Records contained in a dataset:
+ + +

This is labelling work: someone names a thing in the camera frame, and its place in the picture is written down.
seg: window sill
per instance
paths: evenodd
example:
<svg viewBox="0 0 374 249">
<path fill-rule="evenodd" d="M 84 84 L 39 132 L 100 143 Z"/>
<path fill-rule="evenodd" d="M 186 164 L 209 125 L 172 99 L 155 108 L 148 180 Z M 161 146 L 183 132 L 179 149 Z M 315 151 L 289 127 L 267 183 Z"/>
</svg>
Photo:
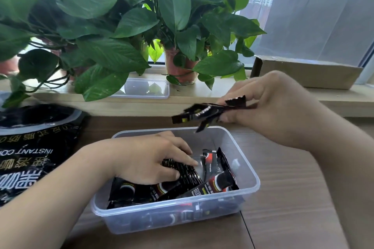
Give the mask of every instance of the window sill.
<svg viewBox="0 0 374 249">
<path fill-rule="evenodd" d="M 160 74 L 144 74 L 148 79 L 165 79 Z M 166 100 L 105 98 L 85 102 L 68 84 L 57 90 L 40 90 L 33 96 L 40 101 L 68 105 L 86 111 L 93 116 L 172 116 L 194 103 L 213 103 L 234 84 L 233 78 L 216 78 L 213 90 L 197 81 L 191 86 L 171 85 Z M 8 81 L 0 81 L 0 90 L 10 91 Z M 324 105 L 344 117 L 374 117 L 374 88 L 354 85 L 351 90 L 309 89 Z"/>
</svg>

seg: brown cardboard box
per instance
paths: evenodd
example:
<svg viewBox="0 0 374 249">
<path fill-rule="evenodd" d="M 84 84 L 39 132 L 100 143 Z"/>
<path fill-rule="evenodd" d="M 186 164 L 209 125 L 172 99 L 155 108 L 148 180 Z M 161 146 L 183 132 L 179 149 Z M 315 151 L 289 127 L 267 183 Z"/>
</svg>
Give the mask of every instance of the brown cardboard box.
<svg viewBox="0 0 374 249">
<path fill-rule="evenodd" d="M 306 88 L 348 90 L 357 80 L 362 69 L 326 61 L 258 55 L 252 68 L 251 78 L 279 70 Z"/>
</svg>

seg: person's left hand
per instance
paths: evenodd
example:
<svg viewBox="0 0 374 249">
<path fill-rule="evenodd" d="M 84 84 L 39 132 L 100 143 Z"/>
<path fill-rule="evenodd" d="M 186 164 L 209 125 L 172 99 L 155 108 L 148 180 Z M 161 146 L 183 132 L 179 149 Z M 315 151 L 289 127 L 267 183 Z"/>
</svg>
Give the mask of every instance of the person's left hand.
<svg viewBox="0 0 374 249">
<path fill-rule="evenodd" d="M 99 141 L 87 145 L 81 152 L 97 154 L 99 161 L 111 177 L 121 177 L 136 184 L 157 184 L 174 181 L 179 172 L 161 165 L 163 159 L 173 159 L 197 166 L 191 148 L 171 131 L 154 135 L 124 137 Z"/>
</svg>

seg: plastic lid
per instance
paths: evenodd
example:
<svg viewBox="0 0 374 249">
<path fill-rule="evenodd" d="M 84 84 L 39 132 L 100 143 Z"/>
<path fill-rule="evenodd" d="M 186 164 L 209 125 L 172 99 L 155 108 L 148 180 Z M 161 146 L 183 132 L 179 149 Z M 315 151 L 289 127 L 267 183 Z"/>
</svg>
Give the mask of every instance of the plastic lid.
<svg viewBox="0 0 374 249">
<path fill-rule="evenodd" d="M 167 99 L 170 84 L 167 80 L 128 78 L 125 85 L 110 98 Z"/>
</svg>

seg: wooden table
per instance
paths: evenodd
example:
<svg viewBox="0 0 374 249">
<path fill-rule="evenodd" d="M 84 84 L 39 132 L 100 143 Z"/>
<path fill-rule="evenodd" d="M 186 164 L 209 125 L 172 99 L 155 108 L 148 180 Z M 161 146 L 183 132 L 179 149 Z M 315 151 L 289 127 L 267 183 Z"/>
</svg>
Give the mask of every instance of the wooden table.
<svg viewBox="0 0 374 249">
<path fill-rule="evenodd" d="M 79 147 L 118 131 L 175 127 L 167 117 L 93 117 Z M 113 235 L 87 208 L 64 248 L 347 249 L 322 173 L 314 158 L 248 128 L 224 125 L 261 180 L 241 213 L 174 227 Z"/>
</svg>

+ + +

Reproduce every entry above exactly, and omit the pictures.

This is labelling work: someone names a thing in the camera frame, and its place in the picture is written down.
seg: window sill
per instance
paths: evenodd
example:
<svg viewBox="0 0 374 249">
<path fill-rule="evenodd" d="M 84 84 L 39 132 L 100 143 Z"/>
<path fill-rule="evenodd" d="M 186 164 L 209 125 L 172 99 L 155 108 L 148 180 Z M 161 146 L 183 132 L 179 149 Z M 315 151 L 289 127 L 267 183 Z"/>
</svg>
Photo:
Give the mask of every instance of the window sill.
<svg viewBox="0 0 374 249">
<path fill-rule="evenodd" d="M 160 74 L 144 74 L 148 79 L 165 79 Z M 166 100 L 105 98 L 85 102 L 68 84 L 57 90 L 40 90 L 33 96 L 40 101 L 68 105 L 86 111 L 93 116 L 172 116 L 194 103 L 213 103 L 234 84 L 233 78 L 216 78 L 213 90 L 197 81 L 191 86 L 171 85 Z M 8 81 L 0 81 L 0 90 L 10 91 Z M 324 105 L 344 117 L 374 117 L 374 88 L 354 85 L 351 90 L 309 89 Z"/>
</svg>

seg: brown cardboard box
per instance
paths: evenodd
example:
<svg viewBox="0 0 374 249">
<path fill-rule="evenodd" d="M 84 84 L 39 132 L 100 143 Z"/>
<path fill-rule="evenodd" d="M 186 164 L 209 125 L 172 99 L 155 108 L 148 180 Z M 161 146 L 183 132 L 179 149 Z M 315 151 L 289 127 L 267 183 Z"/>
</svg>
Give the mask of every instance of the brown cardboard box.
<svg viewBox="0 0 374 249">
<path fill-rule="evenodd" d="M 306 88 L 348 90 L 357 80 L 362 69 L 326 61 L 258 55 L 252 68 L 251 78 L 279 70 Z"/>
</svg>

seg: person's left hand
per instance
paths: evenodd
example:
<svg viewBox="0 0 374 249">
<path fill-rule="evenodd" d="M 84 84 L 39 132 L 100 143 Z"/>
<path fill-rule="evenodd" d="M 186 164 L 209 125 L 172 99 L 155 108 L 148 180 Z M 161 146 L 183 132 L 179 149 Z M 315 151 L 289 127 L 267 183 Z"/>
</svg>
Give the mask of every instance of the person's left hand.
<svg viewBox="0 0 374 249">
<path fill-rule="evenodd" d="M 99 141 L 87 145 L 81 152 L 97 154 L 99 161 L 111 177 L 121 177 L 136 184 L 157 184 L 174 181 L 179 172 L 161 165 L 163 159 L 173 159 L 197 166 L 191 148 L 171 131 L 154 135 L 124 137 Z"/>
</svg>

seg: plastic lid
per instance
paths: evenodd
example:
<svg viewBox="0 0 374 249">
<path fill-rule="evenodd" d="M 84 84 L 39 132 L 100 143 Z"/>
<path fill-rule="evenodd" d="M 186 164 L 209 125 L 172 99 L 155 108 L 148 180 Z M 161 146 L 183 132 L 179 149 Z M 315 151 L 289 127 L 267 183 Z"/>
</svg>
Give the mask of every instance of the plastic lid.
<svg viewBox="0 0 374 249">
<path fill-rule="evenodd" d="M 167 99 L 170 84 L 167 80 L 128 78 L 125 85 L 110 98 Z"/>
</svg>

seg: wooden table
per instance
paths: evenodd
example:
<svg viewBox="0 0 374 249">
<path fill-rule="evenodd" d="M 84 84 L 39 132 L 100 143 Z"/>
<path fill-rule="evenodd" d="M 186 164 L 209 125 L 172 99 L 155 108 L 148 180 Z M 161 146 L 183 132 L 179 149 Z M 315 151 L 289 127 L 267 183 Z"/>
</svg>
Give the mask of every instance of the wooden table.
<svg viewBox="0 0 374 249">
<path fill-rule="evenodd" d="M 79 147 L 118 131 L 175 127 L 167 117 L 93 117 Z M 113 235 L 87 208 L 64 248 L 347 249 L 322 173 L 314 158 L 248 128 L 224 125 L 261 180 L 241 213 L 174 227 Z"/>
</svg>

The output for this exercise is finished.